(Data extracted from a collection)
--------

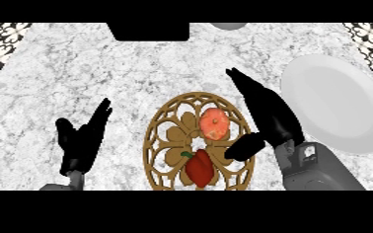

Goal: Pick the squash from the placemat and place it in the plate

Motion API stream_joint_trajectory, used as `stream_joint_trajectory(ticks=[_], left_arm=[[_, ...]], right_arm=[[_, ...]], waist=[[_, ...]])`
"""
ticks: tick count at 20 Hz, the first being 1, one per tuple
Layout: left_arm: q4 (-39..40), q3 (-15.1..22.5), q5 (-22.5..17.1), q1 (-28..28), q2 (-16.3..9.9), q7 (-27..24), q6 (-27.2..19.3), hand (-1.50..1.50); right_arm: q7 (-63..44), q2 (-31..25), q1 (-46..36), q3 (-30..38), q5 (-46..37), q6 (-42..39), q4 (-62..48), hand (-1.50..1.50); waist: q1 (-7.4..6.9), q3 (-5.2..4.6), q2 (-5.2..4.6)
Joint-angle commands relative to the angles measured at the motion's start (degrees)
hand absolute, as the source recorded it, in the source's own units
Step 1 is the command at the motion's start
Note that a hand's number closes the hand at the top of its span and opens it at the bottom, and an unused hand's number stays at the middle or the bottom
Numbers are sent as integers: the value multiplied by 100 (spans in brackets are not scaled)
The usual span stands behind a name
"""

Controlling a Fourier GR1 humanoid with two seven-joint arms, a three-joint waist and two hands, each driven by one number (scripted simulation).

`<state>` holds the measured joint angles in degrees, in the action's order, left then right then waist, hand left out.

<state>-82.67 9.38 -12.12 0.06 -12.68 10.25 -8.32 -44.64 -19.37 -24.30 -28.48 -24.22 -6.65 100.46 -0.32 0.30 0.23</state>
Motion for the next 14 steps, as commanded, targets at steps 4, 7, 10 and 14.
stream_joint_trajectory(ticks=[4,7,10,14], left_arm=[[186,22,179,113,324,115,-18,0],[43,-335,-159,-22,-44,284,453,0],[-134,52,242,-193,344,206,80,0],[-138,-80,141,-266,297,229,229,0]], right_arm=[[343,794,118,-41,-509,44,-637,-150],[120,654,401,-71,-648,-228,-121,-150],[367,811,443,-211,-1204,71,-803,-150],[211,872,-156,187,-1230,-339,-1248,-150]], waist=[[10,-30,-25],[28,-31,-18],[12,-30,-23],[-19,-30,-24]])
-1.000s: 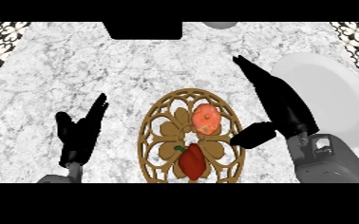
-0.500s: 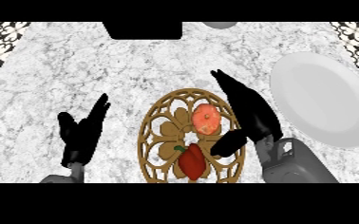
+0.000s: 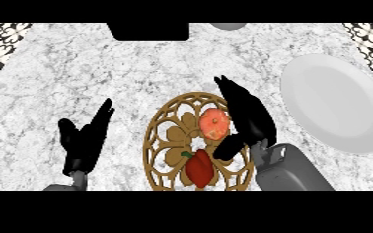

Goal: Pick the squash from the placemat and place it in the plate

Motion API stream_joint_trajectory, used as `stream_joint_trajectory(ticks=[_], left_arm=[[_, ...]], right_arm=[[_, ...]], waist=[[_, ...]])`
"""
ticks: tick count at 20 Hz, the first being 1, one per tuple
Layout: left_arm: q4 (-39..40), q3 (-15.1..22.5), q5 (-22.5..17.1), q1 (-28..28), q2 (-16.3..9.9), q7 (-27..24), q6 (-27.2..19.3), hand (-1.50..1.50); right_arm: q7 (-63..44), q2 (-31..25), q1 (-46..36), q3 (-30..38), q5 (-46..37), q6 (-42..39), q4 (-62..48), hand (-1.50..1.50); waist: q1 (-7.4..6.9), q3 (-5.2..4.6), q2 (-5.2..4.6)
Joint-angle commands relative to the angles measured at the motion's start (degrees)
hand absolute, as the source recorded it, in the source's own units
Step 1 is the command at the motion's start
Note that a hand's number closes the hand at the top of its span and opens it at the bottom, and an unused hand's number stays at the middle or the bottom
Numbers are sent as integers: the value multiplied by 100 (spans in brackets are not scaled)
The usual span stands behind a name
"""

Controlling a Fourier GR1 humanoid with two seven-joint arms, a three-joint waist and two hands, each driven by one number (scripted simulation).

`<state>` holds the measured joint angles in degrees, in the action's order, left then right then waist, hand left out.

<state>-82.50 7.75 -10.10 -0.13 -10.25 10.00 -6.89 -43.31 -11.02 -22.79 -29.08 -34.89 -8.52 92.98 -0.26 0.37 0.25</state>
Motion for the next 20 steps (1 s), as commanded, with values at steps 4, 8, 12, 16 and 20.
stream_joint_trajectory(ticks=[4,8,12,16,20], left_arm=[[246,-56,-68,-274,24,-158,370,0],[85,55,210,197,286,456,-29,0],[242,30,366,81,401,238,-70,0],[171,-82,240,102,301,188,161,0],[-65,-266,90,-93,111,413,406,0]], right_arm=[[410,377,-122,121,-579,283,-1032,-150],[666,460,-32,254,-620,77,-1206,-150],[496,820,91,69,-932,26,-1265,-150],[1174,630,-210,148,-873,-307,-1996,150],[853,737,-81,-48,-1368,-399,-1338,150]], waist=[[-20,-37,-35],[9,-36,-32],[14,-37,-26],[-1,-37,-36],[14,-37,-20]])
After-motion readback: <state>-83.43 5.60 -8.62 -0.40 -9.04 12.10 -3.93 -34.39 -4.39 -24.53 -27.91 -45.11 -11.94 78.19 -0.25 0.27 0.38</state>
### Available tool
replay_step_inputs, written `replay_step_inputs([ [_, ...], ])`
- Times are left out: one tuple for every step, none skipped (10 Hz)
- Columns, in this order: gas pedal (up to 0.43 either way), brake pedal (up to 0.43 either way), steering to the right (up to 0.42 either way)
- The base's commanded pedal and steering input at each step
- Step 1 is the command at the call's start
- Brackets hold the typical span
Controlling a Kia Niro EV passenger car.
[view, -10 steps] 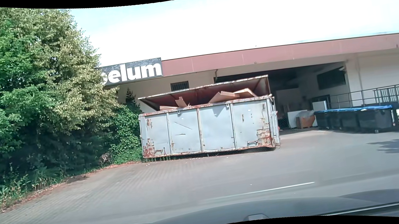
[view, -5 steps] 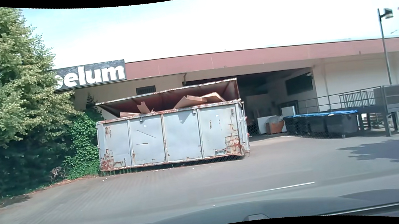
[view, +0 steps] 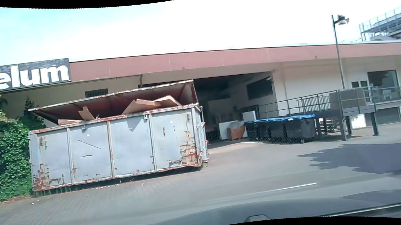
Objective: Follow the waypoints while adhering to traffic rules and regulations
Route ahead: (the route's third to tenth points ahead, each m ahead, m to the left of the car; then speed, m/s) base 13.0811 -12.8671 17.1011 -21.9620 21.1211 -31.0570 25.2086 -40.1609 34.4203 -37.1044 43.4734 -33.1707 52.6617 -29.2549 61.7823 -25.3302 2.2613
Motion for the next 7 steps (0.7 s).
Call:
replay_step_inputs([
  [0.047,0.0,0.613],
  [0.047,0.0,0.608],
  [0.059,0.0,0.602],
  [0.067,0.0,0.598],
  [0.067,0.0,0.59],
  [0.067,0.0,0.574],
  [0.067,0.0,0.56],
])
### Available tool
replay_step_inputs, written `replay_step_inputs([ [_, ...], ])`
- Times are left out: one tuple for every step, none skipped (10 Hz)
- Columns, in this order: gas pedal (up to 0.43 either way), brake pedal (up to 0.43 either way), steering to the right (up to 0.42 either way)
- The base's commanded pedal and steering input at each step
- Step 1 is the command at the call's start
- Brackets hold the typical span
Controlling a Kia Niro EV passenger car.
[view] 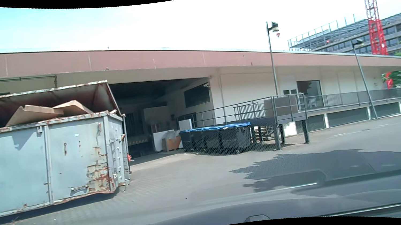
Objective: Follow the waypoints while adhering to traffic rules and regulations
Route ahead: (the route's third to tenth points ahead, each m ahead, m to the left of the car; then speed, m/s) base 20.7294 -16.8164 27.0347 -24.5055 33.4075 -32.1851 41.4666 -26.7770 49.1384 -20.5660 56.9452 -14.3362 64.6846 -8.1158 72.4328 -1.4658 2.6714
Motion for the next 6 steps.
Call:
replay_step_inputs([
  [0.067,0.0,0.542],
  [0.067,0.0,0.521],
  [0.067,0.0,0.485],
  [0.067,0.0,0.455],
  [0.067,0.0,0.419],
  [0.067,0.0,0.389],
])
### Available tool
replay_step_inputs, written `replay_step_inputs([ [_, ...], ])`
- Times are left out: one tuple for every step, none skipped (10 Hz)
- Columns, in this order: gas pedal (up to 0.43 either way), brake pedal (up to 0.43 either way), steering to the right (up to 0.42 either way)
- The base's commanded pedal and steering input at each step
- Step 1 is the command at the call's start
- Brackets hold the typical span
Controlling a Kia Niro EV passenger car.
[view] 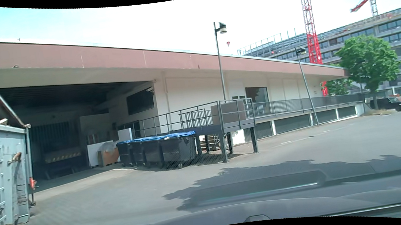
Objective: Follow the waypoints while adhering to traffic rules and regulations
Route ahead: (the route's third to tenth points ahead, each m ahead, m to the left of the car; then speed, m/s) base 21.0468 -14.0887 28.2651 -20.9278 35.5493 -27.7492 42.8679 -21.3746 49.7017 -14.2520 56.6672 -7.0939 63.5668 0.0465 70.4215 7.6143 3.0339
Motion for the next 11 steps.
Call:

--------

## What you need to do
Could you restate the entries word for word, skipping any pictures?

## Expected output
Goal: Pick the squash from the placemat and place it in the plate

Motion API stream_joint_trajectory, used as `stream_joint_trajectory(ticks=[_], left_arm=[[_, ...]], right_arm=[[_, ...]], waist=[[_, ...]])`
"""
ticks: tick count at 20 Hz, the first being 1, one per tuple
Layout: left_arm: q4 (-39..40), q3 (-15.1..22.5), q5 (-22.5..17.1), q1 (-28..28), q2 (-16.3..9.9), q7 (-27..24), q6 (-27.2..19.3), hand (-1.50..1.50); right_arm: q7 (-63..44), q2 (-31..25), q1 (-46..36), q3 (-30..38), q5 (-46..37), q6 (-42..39), q4 (-62..48), hand (-1.50..1.50); waist: q1 (-7.4..6.9), q3 (-5.2..4.6), q2 (-5.2..4.6)
Joint-angle commands relative to the angles measured at the motion's start (degrees)
hand absolute, as the source recorded it, in the source's own units
Step 1 is the command at the motion's start
Note that a hand's number closes the hand at the top of its span and opens it at the bottom, and an unused hand's number stays at the middle or the bottom
Numbers are sent as integers: the value multiplied by 100 (spans in brackets are not scaled)
The usual span stands behind a name
"""

Controlling a Fourier GR1 humanoid with two seven-joint arms, a three-joint waist and two hands, each driven by one number (scripted simulation).

`<state>` holds the measured joint angles in degrees, in the action's order, left then right then waist, hand left out.

<state>-82.67 9.38 -12.12 0.06 -12.68 10.25 -8.32 -44.64 -19.37 -24.30 -28.48 -24.22 -6.65 100.46 -0.32 0.30 0.23</state>
Motion for the next 14 steps, as commanded, targets at steps 4, 7, 10 and 14.
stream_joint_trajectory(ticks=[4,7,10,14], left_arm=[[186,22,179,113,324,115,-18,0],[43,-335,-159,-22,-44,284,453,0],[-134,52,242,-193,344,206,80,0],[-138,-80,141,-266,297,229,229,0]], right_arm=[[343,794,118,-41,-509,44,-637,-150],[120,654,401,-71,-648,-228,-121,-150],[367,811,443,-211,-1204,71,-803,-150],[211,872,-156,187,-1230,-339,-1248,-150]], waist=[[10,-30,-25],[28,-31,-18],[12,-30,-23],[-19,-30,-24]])
-1.000s: 
-0.500s: 
+0.000s: 

Goal: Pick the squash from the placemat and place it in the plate

Motion API stream_joint_trajectory, used as `stream_joint_trajectory(ticks=[_], left_arm=[[_, ...]], right_arm=[[_, ...]], waist=[[_, ...]])`
"""
ticks: tick count at 20 Hz, the first being 1, one per tuple
Layout: left_arm: q4 (-39..40), q3 (-15.1..22.5), q5 (-22.5..17.1), q1 (-28..28), q2 (-16.3..9.9), q7 (-27..24), q6 (-27.2..19.3), hand (-1.50..1.50); right_arm: q7 (-63..44), q2 (-31..25), q1 (-46..36), q3 (-30..38), q5 (-46..37), q6 (-42..39), q4 (-62..48), hand (-1.50..1.50); waist: q1 (-7.4..6.9), q3 (-5.2..4.6), q2 (-5.2..4.6)
Joint-angle commands relative to the angles measured at the motion's start (degrees)
hand absolute, as the source recorded it, in the source's own units
Step 1 is the command at the motion's start
Note that a hand's number closes the hand at the top of its span and opens it at the bottom, and an unused hand's number stays at the middle or the bottom
Numbers are sent as integers: the value multiplied by 100 (spans in brackets are not scaled)
The usual span stands behind a name
"""

Controlling a Fourier GR1 humanoid with two seven-joint arms, a three-joint waist and two hands, each driven by one number (scripted simulation).

`<state>` holds the measured joint angles in degrees, in the action's order, left then right then waist, hand left out.

<state>-82.50 7.75 -10.10 -0.13 -10.25 10.00 -6.89 -43.31 -11.02 -22.79 -29.08 -34.89 -8.52 92.98 -0.26 0.37 0.25</state>
Motion for the next 20 steps (1 s), as commanded, with values at steps 4, 8, 12, 16 and 20.
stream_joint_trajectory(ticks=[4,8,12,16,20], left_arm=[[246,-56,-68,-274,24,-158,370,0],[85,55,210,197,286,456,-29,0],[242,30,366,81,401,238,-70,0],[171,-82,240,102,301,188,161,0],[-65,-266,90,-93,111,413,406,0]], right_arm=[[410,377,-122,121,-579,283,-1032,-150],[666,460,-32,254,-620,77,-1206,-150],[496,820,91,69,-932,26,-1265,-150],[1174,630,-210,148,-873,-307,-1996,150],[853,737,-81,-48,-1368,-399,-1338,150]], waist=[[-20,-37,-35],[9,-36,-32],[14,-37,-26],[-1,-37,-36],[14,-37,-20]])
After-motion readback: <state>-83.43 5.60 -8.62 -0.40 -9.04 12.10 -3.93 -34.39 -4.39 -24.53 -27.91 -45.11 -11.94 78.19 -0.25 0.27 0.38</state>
### Available tool
replay_step_inputs, written `replay_step_inputs([ [_, ...], ])`
- Times are left out: one tuple for every step, none skipped (10 Hz)
- Columns, in this order: gas pedal (up to 0.43 either way), brake pedal (up to 0.43 either way), steering to the right (up to 0.42 either way)
- The base's commanded pedal and steering input at each step
- Step 1 is the command at the call's start
- Brackets hold the typical span
Controlling a Kia Niro EV passenger car.
[view, -10 steps] 
[view, -5 steps] 
[view, +0 steps] 
Objective: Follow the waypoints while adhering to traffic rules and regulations
Route ahead: (the route's third to tenth points ahead, each m ahead, m to the left of the car; then speed, m/s) base 13.0811 -12.8671 17.1011 -21.9620 21.1211 -31.0570 25.2086 -40.1609 34.4203 -37.1044 43.4734 -33.1707 52.6617 -29.2549 61.7823 -25.3302 2.2613
Motion for the next 7 steps (0.7 s).
Call:
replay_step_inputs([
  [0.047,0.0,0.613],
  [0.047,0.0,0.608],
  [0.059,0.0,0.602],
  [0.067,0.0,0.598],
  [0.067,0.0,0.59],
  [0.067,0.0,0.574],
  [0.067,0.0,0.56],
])
### Available tool
replay_step_inputs, written `replay_step_inputs([ [_, ...], ])`
- Times are left out: one tuple for every step, none skipped (10 Hz)
- Columns, in this order: gas pedal (up to 0.43 either way), brake pedal (up to 0.43 either way), steering to the right (up to 0.42 either way)
- The base's commanded pedal and steering input at each step
- Step 1 is the command at the call's start
- Brackets hold the typical span
Controlling a Kia Niro EV passenger car.
[view] 
Objective: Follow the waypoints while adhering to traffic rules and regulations
Route ahead: (the route's third to tenth points ahead, each m ahead, m to the left of the car; then speed, m/s) base 20.7294 -16.8164 27.0347 -24.5055 33.4075 -32.1851 41.4666 -26.7770 49.1384 -20.5660 56.9452 -14.3362 64.6846 -8.1158 72.4328 -1.4658 2.6714
Motion for the next 6 steps.
Call:
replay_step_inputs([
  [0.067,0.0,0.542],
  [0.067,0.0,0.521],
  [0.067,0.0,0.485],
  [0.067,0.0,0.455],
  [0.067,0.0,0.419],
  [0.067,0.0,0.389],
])
### Available tool
replay_step_inputs, written `replay_step_inputs([ [_, ...], ])`
- Times are left out: one tuple for every step, none skipped (10 Hz)
- Columns, in this order: gas pedal (up to 0.43 either way), brake pedal (up to 0.43 either way), steering to the right (up to 0.42 either way)
- The base's commanded pedal and steering input at each step
- Step 1 is the command at the call's start
- Brackets hold the typical span
Controlling a Kia Niro EV passenger car.
[view] 
Objective: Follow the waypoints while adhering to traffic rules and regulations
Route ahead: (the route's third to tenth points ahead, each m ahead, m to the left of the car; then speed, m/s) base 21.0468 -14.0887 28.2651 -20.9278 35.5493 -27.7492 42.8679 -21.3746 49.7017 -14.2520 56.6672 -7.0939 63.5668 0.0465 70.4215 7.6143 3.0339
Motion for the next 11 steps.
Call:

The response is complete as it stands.